▶ WHAT IS REQUIRED:
You are asked to repeat the listing word for word and to leave out its pictures.

▶ SUPPLIED MATERIAL:
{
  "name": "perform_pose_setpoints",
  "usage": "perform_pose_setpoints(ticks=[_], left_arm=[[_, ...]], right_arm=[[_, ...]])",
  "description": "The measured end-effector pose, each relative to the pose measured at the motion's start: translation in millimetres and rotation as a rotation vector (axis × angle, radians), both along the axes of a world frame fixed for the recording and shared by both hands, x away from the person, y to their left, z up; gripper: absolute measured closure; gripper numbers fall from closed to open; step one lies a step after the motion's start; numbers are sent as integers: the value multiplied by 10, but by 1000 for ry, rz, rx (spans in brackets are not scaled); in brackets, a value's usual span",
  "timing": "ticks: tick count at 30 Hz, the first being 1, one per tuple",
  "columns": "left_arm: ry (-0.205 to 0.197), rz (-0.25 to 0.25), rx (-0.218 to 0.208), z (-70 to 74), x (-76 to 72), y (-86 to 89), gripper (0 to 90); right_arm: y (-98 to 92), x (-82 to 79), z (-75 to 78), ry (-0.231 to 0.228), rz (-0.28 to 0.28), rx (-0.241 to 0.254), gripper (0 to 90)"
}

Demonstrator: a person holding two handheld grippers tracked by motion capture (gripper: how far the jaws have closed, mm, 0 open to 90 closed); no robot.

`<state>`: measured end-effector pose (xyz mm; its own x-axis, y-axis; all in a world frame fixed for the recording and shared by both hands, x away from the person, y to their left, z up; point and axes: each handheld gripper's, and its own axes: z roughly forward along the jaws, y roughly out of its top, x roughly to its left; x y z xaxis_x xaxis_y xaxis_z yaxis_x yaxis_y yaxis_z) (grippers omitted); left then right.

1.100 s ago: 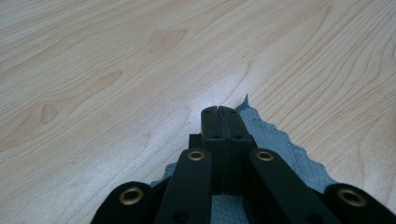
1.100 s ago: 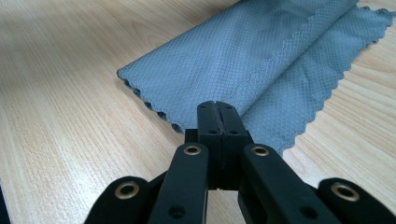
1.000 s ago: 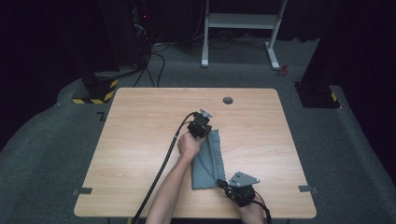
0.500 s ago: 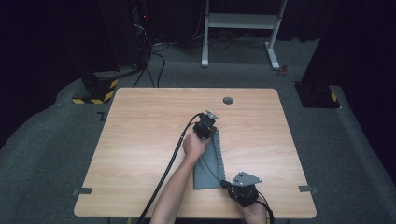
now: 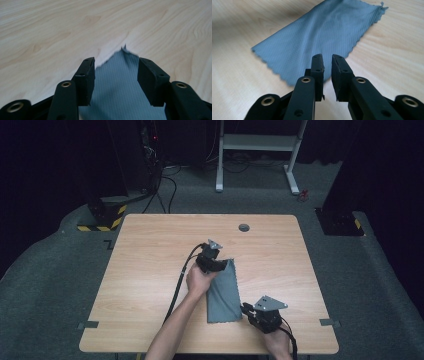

▶ RESPONSE:
{
  "name": "perform_pose_setpoints",
  "usage": "perform_pose_setpoints(ticks=[_], left_arm=[[_, ...]], right_arm=[[_, ...]])",
  "description": "The measured end-effector pose, each relative to the pose measured at the motion's start: translation in millimetres and rotation as a rotation vector (axis × angle, radians), both along the axes of a world frame fixed for the recording and shared by both hands, x away from the person, y to their left, z up; gripper: absolute measured closure; gripper numbers fall from closed to open; step one lies a step after the motion's start; numbers are sent as integers: the value multiplied by 10, but by 1000 for ry, rz, rx (spans in brackets are not scaled); in brackets, a value's usual span",
  "timing": "ticks: tick count at 30 Hz, the first being 1, one per tuple",
  "columns": "left_arm: ry (-0.205 to 0.197), rz (-0.25 to 0.25), rx (-0.218 to 0.208), z (-70 to 74), x (-76 to 72), y (-86 to 89), gripper (0 to 90); right_arm: y (-98 to 92), x (-82 to 79), z (-75 to 78), ry (-0.231 to 0.228), rz (-0.28 to 0.28), rx (-0.241 to 0.254), gripper (0 to 90)"
}

Demonstrator: a person holding two handheld grippers tracked by motion capture (gripper: how far the jaws have closed, mm, 0 open to 90 closed); no robot.

`<state>`: measured end-effector pose (xyz mm; its own x-axis, y-axis; all in a world frame fixed for the recording and shared by both hands, x away from the person, y to their left, z up; point and axes: each handheld gripper's, and its own axes: z roughly forward along the jaws, y roughly out of its top, x roughly to its left; x y z xaxis_x xaxis_y xaxis_z yaxis_x yaxis_y yaxis_z) (grippers omitted); left then right.

1.100 s ago: 
1.100 s ago: 
1.000 s ago: 
0.500 s ago: 
now: 

This answer requires nothing more.